Also On: PS4, Xbox One, PC
Publisher: Crazy Viking Studios
Developer: Crazy Viking Studios
Confession time: I’m bad at Volgarr the Viking. Like, horrifically terrible, to the point that I barely made it past the first level. On some level, it feels wrong to have completed so little of a game before passing judgement, but considering how lousy I am, it’s quite conceivable that we could be into 2018 before I make any notable headway here. As such, I’ll take my chances on reviewing it now, and assume that, a few levels in, it doesn’t suddenly transform from 2D platformer to, like, dating sim or something.
I’ll also say two things in my defense.
First off, the fact I’m so terrible at Volgarr the Viking is by design. The game’s creators set out to make a quasi-impossible platformer in the vein of Ghosts ‘n Goblins, and by and large, they succeeded. They’ve crammed monsters and environmental hazards into every square pixel of Volgarr’s world, and they make you work to earn every inch you move forward. There’s no rushing headlong into battle here; rather, it’s a matter of entering a new section of the map, dying almost immediately, and then hoping you learned enough from your first death to try and get the tiniest bit further. In other words, constant death is a feature of the game, not a bug.

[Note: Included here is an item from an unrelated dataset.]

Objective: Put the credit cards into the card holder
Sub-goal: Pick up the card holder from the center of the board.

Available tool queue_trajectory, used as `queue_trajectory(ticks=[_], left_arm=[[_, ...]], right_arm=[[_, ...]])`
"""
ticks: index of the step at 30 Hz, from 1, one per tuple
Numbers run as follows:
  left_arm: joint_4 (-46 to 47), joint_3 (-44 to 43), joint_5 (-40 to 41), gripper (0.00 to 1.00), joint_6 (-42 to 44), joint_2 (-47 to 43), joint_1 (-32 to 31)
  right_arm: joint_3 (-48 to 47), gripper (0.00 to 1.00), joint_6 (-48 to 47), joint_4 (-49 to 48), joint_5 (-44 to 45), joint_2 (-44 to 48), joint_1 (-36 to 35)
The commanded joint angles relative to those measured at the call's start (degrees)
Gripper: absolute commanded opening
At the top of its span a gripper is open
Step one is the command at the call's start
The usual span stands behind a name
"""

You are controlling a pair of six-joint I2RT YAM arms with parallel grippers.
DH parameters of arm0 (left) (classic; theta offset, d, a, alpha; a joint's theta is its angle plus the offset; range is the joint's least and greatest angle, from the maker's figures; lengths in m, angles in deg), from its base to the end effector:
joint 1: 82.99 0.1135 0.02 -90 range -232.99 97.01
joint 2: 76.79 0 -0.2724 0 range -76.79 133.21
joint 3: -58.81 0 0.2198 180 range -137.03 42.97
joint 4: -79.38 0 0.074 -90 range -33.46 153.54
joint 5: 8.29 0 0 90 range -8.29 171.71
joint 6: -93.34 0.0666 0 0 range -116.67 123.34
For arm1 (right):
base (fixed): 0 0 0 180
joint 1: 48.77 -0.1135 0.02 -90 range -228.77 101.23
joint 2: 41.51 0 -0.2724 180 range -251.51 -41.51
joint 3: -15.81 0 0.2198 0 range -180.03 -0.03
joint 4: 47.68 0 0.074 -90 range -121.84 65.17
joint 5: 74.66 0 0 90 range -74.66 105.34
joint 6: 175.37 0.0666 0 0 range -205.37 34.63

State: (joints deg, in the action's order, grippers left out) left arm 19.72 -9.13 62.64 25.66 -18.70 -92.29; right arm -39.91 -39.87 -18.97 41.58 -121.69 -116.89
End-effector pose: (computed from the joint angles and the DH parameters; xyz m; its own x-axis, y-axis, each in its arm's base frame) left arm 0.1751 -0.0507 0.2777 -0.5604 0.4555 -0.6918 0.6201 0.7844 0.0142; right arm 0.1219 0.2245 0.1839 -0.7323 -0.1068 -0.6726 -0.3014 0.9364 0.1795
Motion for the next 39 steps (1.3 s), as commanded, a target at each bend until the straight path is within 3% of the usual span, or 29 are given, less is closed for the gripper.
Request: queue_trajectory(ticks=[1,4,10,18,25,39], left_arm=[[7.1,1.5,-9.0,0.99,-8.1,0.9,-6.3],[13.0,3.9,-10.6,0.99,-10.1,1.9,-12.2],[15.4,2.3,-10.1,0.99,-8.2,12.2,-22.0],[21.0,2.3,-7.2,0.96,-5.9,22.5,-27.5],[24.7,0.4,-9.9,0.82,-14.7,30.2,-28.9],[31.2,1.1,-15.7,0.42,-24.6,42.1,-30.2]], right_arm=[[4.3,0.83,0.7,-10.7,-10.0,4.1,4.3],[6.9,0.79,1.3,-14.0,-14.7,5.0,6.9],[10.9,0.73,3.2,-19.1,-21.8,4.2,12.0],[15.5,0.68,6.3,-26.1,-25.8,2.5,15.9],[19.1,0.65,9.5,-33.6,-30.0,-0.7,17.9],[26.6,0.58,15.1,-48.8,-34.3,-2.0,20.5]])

However — and this is the second part of my defense — not only is Volgarr the Viking tough by design, it’s also tough because of its design. See, Volgarr does a lot of cool and gory things involving swords, spears, and other impressive weapons, but one thing he does not do is jump in any remotely useful manner. Getting him to jump forward is a constant struggle, which is kind of a big deal considering the number of times you need to make relatively precise jumps at important moments. I’ll take my share of the credit/blame for sucking at Volgarr the Viking, but I want to make it clear that it’s not 100% on me.
A lot of it is me, though, and I can totally see why others might love this game, even if the countless deaths drove home the point that this may not be the game for me. For one thing, as difficult as Volgarr the Viking may be, it seldom seems unfair or impossible. Sure, the jumps can be a little aggravating, but in general, when I died it was because I was overwhelmed by monsters, or because arrows came flying out of seemingly nowhere, or because of one of the many environmental hazards that populate this game.
Which leads me to another point in the Volgarr the Viking’s favour: death — both your own and your enemies’ — may come from a variety of causes, but all of them lead to satisfyingly bloody ends. Whether it’s the titular viking exploding in a burst of bones and guts or one of his many enemies, it all adds up to good, gory fun.
As I said up top, it’s entirely possible that the game goes off in some wildly different direction once you get beyond the first level. Alternatively, I could see the constant death and dismemberment getting old after awhile, particularly if (like me) you’re the type who prefers easy success over constant struggle. On the whole, though, I have to think that what you see with Volgarr the Viking is exactly what you get — and if you’re the type who looks at ultra-hard platformers and sees something you like, then you’ll really like what you get here.